On behalf of whichever political party happened to be sponsoring the gang during municipal elections Weiss would go swashbuckling from poll to poll with a revolver and hold off the officials while his fellow thugs stole ballot boxes. He had a tigerish temper. "I saw him only once in the last twenty years," said his brother Frank, who drove a newspaper delivery truck during Chicago's circulation wars. "That was when he shot me."

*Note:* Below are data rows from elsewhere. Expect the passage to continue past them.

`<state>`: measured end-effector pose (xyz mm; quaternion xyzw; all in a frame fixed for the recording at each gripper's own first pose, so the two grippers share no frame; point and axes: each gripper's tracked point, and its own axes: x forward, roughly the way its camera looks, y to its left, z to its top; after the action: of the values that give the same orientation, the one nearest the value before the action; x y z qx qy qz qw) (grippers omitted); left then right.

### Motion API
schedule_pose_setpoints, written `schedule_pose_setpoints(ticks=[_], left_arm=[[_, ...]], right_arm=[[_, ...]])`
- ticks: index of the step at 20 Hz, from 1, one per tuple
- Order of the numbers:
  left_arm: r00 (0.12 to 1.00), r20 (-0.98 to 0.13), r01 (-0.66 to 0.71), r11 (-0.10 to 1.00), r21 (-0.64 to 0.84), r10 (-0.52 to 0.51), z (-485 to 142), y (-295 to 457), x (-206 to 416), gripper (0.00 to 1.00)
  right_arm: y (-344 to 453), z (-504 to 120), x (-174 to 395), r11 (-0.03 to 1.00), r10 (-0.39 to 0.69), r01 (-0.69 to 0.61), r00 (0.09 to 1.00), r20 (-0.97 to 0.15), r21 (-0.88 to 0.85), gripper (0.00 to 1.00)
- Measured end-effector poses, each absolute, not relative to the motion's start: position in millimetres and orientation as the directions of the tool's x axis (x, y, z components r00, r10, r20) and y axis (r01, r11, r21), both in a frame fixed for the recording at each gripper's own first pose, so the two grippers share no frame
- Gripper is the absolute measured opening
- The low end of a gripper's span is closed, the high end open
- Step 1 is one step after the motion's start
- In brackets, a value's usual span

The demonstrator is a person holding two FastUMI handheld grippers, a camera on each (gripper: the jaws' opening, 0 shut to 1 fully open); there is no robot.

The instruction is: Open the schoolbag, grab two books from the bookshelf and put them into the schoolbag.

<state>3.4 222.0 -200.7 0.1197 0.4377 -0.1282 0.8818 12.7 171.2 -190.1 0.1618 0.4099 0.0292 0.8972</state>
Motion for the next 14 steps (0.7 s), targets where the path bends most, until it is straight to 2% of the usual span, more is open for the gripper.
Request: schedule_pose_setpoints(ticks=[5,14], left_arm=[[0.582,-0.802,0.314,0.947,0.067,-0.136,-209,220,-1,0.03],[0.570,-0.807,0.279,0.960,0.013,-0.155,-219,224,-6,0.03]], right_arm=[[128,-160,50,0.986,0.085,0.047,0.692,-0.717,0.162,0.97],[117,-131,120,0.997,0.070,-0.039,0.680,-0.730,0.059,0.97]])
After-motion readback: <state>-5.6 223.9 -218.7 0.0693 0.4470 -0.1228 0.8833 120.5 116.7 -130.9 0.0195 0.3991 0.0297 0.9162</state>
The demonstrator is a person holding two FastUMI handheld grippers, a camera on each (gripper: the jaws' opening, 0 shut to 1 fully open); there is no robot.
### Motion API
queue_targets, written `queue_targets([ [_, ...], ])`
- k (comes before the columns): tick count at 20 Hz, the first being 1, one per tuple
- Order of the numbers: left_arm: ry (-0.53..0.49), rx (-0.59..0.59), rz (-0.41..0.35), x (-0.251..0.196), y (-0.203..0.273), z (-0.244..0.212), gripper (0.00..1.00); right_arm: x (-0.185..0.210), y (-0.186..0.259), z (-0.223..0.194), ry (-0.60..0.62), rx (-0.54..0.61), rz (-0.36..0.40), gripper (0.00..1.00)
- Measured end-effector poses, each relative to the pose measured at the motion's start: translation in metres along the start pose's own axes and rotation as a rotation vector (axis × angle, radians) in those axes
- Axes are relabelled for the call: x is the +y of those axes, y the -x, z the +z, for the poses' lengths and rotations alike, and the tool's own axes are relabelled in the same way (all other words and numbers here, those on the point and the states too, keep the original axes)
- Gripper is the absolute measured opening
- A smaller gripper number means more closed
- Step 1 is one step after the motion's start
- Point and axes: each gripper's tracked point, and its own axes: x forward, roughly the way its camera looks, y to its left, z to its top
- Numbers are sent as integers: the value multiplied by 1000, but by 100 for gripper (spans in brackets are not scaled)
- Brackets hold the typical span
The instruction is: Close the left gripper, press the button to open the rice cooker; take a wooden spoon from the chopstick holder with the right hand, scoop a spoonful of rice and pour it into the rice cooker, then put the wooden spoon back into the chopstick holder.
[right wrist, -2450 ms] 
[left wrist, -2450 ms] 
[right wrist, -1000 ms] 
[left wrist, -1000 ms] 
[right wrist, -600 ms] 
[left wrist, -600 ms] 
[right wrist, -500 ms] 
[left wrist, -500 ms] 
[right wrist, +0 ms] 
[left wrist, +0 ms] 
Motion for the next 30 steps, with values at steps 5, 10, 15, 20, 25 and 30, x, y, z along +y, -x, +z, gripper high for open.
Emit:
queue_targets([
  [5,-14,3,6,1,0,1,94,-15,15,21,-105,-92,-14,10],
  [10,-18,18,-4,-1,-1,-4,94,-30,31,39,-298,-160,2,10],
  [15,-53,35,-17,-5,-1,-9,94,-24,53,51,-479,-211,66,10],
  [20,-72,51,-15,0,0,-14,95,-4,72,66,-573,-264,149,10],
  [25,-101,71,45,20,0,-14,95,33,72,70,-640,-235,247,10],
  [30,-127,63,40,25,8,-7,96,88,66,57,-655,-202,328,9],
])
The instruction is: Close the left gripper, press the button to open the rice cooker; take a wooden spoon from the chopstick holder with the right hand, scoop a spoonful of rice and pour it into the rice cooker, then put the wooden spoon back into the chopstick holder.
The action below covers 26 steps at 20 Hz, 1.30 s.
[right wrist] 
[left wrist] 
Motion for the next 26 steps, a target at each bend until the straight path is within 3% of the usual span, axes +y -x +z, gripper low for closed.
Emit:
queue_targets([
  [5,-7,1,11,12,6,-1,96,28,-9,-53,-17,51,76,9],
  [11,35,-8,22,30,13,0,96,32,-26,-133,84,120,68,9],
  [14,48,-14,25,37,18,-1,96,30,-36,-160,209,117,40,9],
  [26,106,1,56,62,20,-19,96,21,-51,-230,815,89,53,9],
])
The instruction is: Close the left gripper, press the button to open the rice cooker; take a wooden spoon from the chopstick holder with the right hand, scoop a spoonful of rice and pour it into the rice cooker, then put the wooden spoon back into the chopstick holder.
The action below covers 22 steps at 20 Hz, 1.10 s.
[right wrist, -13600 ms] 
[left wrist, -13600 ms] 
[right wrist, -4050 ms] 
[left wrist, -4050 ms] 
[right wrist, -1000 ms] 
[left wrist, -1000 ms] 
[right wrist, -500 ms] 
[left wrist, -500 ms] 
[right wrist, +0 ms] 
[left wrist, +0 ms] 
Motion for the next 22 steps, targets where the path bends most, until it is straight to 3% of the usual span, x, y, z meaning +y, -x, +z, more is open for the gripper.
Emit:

Josephine Libby's opinion of her lover was practically interchangeable with Viola O'Banion's opinion of her husband. "Earl was one of the finest men in the world," she said, "and I spent the happiest time of my life with him. You'd expect a rich bootlegger to be a man about town, always going to nightclubs and having his home full of rowdy friends. But Earl liked to be alone with me, just lounging about, listening to the radio or reading. He seemed to me pretty well read. He didn't waste time on trash, but read histories and law books. If you hadn't known what he was, you might have mistaken him for a lawyer or college professor. He was crazy about children. 'I like 'em, Jo,' he said. 'I want a boy of my own some day. I don't amount to much, but maybe the youngster would turn out all right.'"
On safecracking sorties O'Banion and Weiss usually took along Schemer Drucci and George "Bugs" Moran. Drucci's sobriquet stemmed from his imaginative but impractical schemes for robbing banks and kidnapping millionaires. He made his underworld debut looting telephone coin boxes. Bugs Moran had committed twenty-six robberies and served three prison sentences, totaling two-years, before his twenty-first birthday. A Pole from Minnesota, the Irish name notwithstanding, he married the sister of another O'Banionite, James Clark, alias Albert Kashellek, a full-blooded Sioux Indian. Moran was a moonfaced 200-pounder with a cleft chin, whom O'Banion tended to treat like a court jester. He had a certain rueful wit. His misdeeds often brought him for arraignment before judge Lyle, whose threshold of tolerance for gangsters was low, and he invariably requested a change of venue. "Don't you like me, Moran?" the judge once asked him. "I like you, Your Honor," Moran replied, "but I'm suspicious of you."